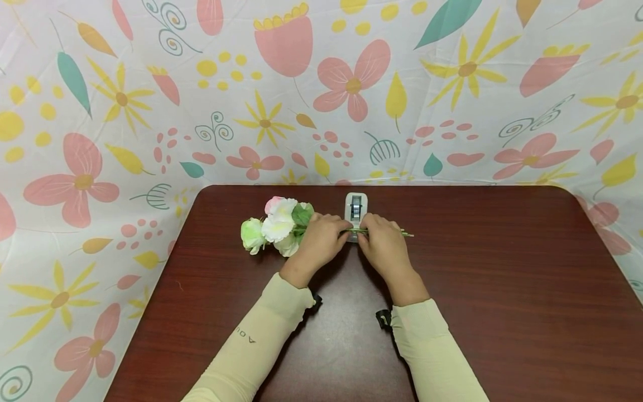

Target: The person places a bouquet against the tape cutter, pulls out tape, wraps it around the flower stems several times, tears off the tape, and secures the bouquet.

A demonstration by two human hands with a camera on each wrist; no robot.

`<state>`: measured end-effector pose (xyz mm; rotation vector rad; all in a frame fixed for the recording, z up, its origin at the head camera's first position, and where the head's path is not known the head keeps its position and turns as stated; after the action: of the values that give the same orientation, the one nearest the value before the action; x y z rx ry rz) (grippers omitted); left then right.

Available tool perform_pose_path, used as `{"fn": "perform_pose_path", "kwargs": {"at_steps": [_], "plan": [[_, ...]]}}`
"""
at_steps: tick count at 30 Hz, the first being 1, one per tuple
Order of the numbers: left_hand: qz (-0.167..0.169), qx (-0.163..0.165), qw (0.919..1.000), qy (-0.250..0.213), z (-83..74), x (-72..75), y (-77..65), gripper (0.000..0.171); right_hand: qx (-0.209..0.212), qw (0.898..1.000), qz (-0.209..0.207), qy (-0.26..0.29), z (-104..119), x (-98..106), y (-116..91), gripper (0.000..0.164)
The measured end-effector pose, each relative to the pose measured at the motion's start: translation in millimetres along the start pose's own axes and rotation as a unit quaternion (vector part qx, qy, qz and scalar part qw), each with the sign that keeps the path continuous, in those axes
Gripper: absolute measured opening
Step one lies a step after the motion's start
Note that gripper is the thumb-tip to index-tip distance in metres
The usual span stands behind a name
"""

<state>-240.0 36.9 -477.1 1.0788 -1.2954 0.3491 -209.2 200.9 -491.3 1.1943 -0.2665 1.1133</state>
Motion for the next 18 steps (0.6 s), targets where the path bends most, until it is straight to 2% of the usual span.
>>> {"fn": "perform_pose_path", "kwargs": {"at_steps": [4, 9, 18], "plan": [[-0.025, 0.001, 0.9997, 0.006, 0.8, -1.3, -0.1, 0.017, -0.022, 0.999, 0.022, 0.016, 0.9, 2.8, 1.1, 0.019], [-0.039, 0.006, 0.9992, 0.006, 1.1, -3.0, 0.3, 0.016, -0.058, 0.996, 0.048, 0.040, 2.1, 6.0, 2.9, 0.014], [-0.070, 0.009, 0.9975, 0.004, 0.1, -4.6, 1.1, 0.014, -0.095, 0.991, 0.051, 0.080, 1.1, 9.4, 5.0, 0.010]]}}
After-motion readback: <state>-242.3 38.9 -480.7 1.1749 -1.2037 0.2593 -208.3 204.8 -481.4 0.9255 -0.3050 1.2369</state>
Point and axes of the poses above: each hand's wrist, its own y-axis towards the middle knuckle, its own x-axis out of the back of the hand, z = x × y, the point moved 1 cm from there along y, towards the middle knuckle, and after that the axes turned 12 degrees about -z, right-handed, at the moved point
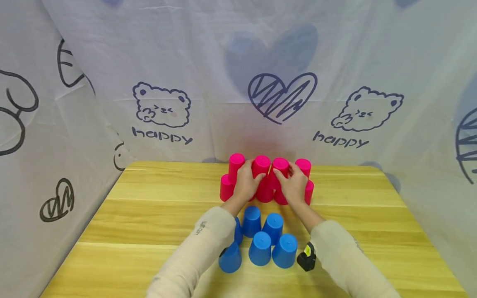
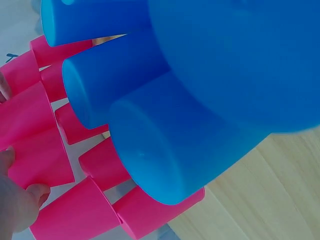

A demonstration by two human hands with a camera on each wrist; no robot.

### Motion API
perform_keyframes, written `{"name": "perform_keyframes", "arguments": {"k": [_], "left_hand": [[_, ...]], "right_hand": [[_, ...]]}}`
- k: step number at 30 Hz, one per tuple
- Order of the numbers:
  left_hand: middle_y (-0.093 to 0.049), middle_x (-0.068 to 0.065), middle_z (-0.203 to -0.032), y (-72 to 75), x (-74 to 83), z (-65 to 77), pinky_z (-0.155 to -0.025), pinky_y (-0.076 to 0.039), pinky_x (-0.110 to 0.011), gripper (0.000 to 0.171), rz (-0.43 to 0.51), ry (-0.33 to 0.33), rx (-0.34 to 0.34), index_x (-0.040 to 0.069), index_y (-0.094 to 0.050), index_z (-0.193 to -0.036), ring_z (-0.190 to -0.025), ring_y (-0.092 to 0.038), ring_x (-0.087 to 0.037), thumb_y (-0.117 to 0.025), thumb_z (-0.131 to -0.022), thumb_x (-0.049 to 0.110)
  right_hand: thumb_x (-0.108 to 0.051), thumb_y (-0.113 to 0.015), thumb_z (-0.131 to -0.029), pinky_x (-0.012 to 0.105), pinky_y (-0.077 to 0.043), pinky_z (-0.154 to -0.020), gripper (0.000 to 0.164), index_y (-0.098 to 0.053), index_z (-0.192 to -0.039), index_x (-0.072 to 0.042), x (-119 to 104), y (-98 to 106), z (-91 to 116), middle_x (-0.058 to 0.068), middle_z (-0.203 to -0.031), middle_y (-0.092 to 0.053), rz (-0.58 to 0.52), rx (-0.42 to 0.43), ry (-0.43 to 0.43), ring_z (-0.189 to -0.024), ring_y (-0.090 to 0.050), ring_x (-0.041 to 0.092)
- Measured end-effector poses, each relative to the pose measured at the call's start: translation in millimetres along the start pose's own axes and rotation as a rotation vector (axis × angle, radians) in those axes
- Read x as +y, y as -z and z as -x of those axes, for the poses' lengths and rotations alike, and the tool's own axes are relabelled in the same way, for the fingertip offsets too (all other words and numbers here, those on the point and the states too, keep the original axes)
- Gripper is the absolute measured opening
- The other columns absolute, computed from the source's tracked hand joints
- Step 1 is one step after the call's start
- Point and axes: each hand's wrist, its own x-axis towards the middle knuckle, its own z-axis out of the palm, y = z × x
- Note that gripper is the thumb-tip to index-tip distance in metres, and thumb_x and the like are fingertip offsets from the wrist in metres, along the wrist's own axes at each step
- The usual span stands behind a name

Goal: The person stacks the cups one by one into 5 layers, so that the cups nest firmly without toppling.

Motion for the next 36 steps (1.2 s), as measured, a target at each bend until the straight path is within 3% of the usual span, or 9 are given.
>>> {"name": "perform_keyframes", "arguments": {"k": [7, 26, 36], "left_hand": [[-0.060, -0.017, -0.121, -2.0, -3.3, -2.2, -0.090, -0.052, -0.040, 0.050, 0.004, 0.031, 0.001, -0.001, -0.045, -0.128, -0.110, -0.059, -0.031, -0.066, -0.085, 0.013], [-0.060, -0.017, -0.119, -4.8, -1.8, -8.7, -0.090, -0.052, -0.039, 0.049, -0.022, 0.030, 0.005, -0.001, -0.045, -0.127, -0.109, -0.059, -0.031, -0.066, -0.085, 0.012], [-0.059, -0.019, -0.120, -6.7, 1.2, -8.3, -0.092, -0.051, -0.041, 0.052, -0.046, 0.035, 0.002, 0.002, -0.041, -0.130, -0.112, -0.058, -0.033, -0.066, -0.085, 0.011]], "right_hand": [[-0.016, -0.073, -0.080, 0.043, -0.051, -0.089, 0.047, -0.058, -0.118, 0.007, -0.8, -1.5, -2.0, 0.026, -0.113, -0.063, 0.019, -0.013, 0.000, -0.102, -0.062, 0.037], [-0.017, -0.070, -0.083, 0.044, -0.053, -0.085, 0.043, -0.057, -0.117, 0.006, -3.4, -6.4, -4.2, 0.025, -0.106, -0.066, 0.085, -0.009, 0.013, -0.097, -0.063, 0.037], [-0.014, -0.066, -0.086, 0.044, -0.051, -0.089, 0.048, -0.049, -0.128, 0.003, -2.6, -5.5, -5.2, 0.022, -0.117, -0.062, 0.114, -0.062, 0.015, -0.107, -0.060, 0.036]]}}
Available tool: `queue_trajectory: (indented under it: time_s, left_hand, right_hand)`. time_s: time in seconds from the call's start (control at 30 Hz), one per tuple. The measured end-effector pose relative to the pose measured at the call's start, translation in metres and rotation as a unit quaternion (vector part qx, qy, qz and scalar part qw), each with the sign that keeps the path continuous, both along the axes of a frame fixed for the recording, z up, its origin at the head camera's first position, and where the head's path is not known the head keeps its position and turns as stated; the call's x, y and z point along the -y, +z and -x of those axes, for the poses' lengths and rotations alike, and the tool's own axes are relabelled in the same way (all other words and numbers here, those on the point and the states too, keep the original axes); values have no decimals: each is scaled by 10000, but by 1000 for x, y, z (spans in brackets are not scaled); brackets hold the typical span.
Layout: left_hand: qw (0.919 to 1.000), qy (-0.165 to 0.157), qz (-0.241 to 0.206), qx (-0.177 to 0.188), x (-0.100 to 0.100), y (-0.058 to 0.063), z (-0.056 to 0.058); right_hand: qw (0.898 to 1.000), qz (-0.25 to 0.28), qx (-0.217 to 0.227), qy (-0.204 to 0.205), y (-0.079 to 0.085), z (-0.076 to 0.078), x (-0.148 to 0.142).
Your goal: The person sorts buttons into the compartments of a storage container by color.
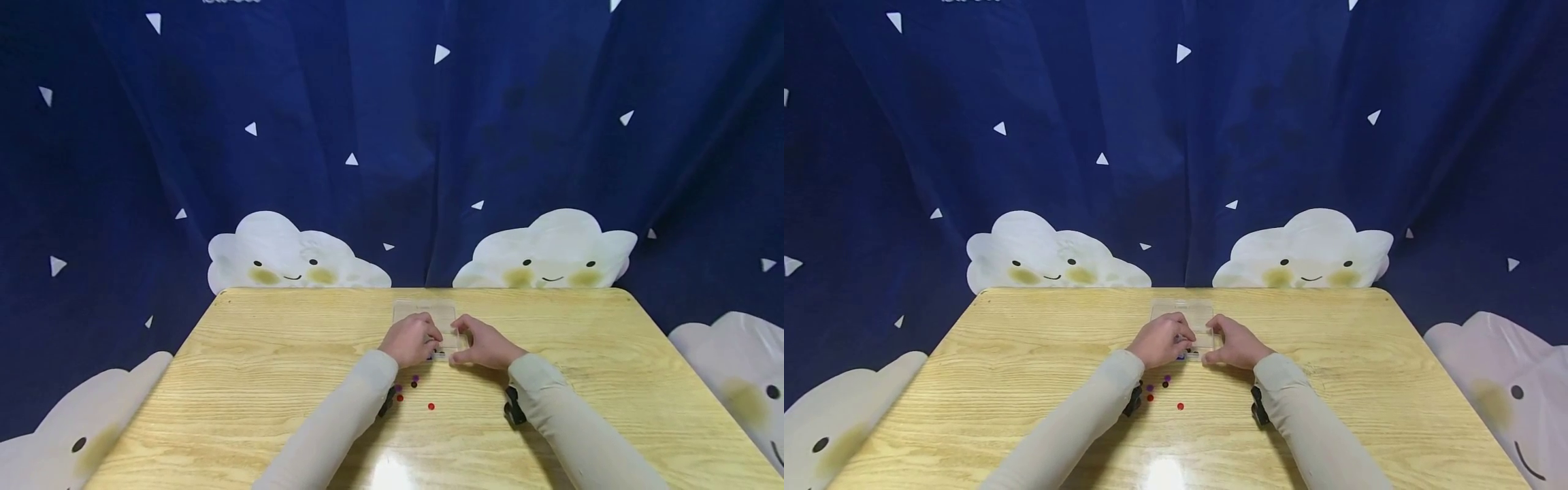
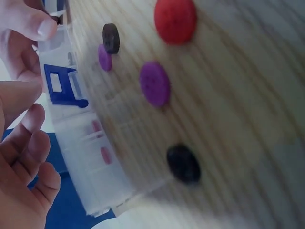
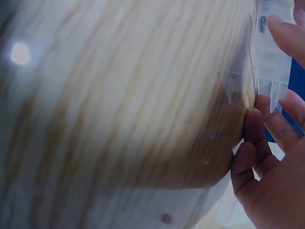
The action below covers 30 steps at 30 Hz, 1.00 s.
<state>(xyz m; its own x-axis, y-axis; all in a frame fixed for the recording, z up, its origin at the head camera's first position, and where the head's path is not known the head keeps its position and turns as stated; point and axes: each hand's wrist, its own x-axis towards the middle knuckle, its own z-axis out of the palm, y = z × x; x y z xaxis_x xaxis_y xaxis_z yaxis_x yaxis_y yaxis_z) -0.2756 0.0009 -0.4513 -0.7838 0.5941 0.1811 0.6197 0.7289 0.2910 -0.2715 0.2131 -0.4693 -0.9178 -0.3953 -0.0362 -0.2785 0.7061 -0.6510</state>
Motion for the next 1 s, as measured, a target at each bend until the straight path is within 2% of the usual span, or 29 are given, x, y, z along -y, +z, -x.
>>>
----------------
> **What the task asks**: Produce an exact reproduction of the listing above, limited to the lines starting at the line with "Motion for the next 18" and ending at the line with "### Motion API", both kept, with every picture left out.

> **Result of the task**:
Motion for the next 18 steps (0.6 s), targets where the path bends most, until it is straight to 2% of the usual span.
>>> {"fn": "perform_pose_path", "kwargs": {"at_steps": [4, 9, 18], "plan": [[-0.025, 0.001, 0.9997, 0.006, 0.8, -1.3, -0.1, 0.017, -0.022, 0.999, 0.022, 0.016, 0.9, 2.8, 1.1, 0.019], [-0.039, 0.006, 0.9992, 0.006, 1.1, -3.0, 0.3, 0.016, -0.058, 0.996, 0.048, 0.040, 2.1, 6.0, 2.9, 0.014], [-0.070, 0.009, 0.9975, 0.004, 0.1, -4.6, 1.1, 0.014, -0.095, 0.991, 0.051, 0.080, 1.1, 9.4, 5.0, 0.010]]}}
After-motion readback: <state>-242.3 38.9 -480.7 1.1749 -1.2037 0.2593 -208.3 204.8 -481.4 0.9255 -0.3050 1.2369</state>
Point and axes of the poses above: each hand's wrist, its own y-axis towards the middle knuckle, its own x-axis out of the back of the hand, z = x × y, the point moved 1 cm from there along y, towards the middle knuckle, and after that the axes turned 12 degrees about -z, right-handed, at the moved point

A demonstration by two human hands with a camera on each wrist; no robot.

### Motion API

The exercise is now finished.